======== Information provided

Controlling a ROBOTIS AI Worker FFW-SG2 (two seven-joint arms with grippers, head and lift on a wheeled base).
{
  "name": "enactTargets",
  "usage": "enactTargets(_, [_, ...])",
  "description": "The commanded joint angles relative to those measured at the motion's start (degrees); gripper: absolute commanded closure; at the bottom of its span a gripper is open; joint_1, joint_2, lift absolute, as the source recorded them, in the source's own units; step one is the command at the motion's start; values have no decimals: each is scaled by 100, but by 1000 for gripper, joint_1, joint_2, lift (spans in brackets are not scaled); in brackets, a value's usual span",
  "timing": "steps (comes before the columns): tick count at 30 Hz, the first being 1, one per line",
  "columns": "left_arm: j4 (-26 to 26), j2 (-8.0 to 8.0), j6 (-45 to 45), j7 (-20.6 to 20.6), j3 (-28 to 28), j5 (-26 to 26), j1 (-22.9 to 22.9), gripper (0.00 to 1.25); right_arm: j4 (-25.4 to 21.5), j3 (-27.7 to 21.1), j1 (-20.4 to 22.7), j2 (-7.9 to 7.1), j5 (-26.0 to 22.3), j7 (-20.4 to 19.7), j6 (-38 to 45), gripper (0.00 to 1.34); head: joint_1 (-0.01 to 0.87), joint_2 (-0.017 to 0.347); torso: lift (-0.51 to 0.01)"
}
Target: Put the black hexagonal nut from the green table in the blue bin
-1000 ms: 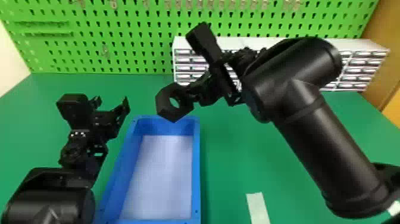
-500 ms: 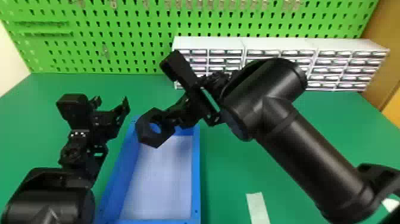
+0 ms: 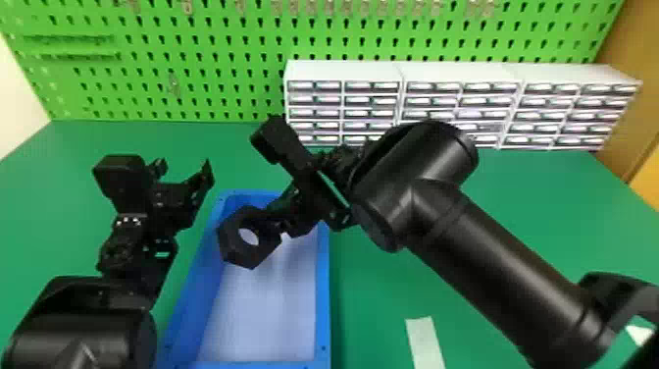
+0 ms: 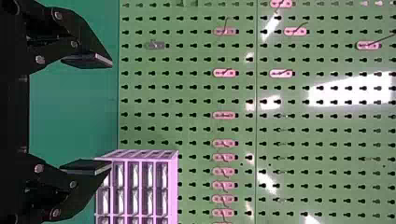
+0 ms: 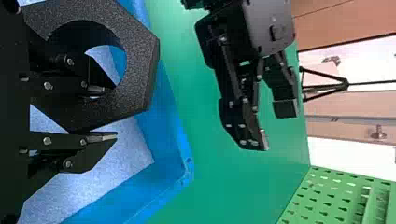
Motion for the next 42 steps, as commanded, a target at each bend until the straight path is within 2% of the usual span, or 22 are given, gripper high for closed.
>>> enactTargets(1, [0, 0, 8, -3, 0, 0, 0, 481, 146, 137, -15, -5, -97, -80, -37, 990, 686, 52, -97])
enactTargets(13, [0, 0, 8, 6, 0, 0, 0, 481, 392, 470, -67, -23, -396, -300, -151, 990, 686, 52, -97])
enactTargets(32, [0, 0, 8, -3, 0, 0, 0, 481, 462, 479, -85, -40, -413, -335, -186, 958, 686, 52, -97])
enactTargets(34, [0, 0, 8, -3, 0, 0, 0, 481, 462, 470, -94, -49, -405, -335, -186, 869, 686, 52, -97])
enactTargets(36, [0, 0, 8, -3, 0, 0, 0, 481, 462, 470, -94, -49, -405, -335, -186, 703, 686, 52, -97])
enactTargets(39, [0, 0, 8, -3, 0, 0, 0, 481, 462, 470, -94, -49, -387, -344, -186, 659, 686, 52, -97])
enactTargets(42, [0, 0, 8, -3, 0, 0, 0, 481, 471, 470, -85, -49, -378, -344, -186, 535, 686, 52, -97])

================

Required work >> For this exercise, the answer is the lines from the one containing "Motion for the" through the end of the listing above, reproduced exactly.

Solution below >>
Motion for the next 42 steps, as commanded, a target at each bend until the straight path is within 2% of the usual span, or 22 are given, gripper high for closed.
>>> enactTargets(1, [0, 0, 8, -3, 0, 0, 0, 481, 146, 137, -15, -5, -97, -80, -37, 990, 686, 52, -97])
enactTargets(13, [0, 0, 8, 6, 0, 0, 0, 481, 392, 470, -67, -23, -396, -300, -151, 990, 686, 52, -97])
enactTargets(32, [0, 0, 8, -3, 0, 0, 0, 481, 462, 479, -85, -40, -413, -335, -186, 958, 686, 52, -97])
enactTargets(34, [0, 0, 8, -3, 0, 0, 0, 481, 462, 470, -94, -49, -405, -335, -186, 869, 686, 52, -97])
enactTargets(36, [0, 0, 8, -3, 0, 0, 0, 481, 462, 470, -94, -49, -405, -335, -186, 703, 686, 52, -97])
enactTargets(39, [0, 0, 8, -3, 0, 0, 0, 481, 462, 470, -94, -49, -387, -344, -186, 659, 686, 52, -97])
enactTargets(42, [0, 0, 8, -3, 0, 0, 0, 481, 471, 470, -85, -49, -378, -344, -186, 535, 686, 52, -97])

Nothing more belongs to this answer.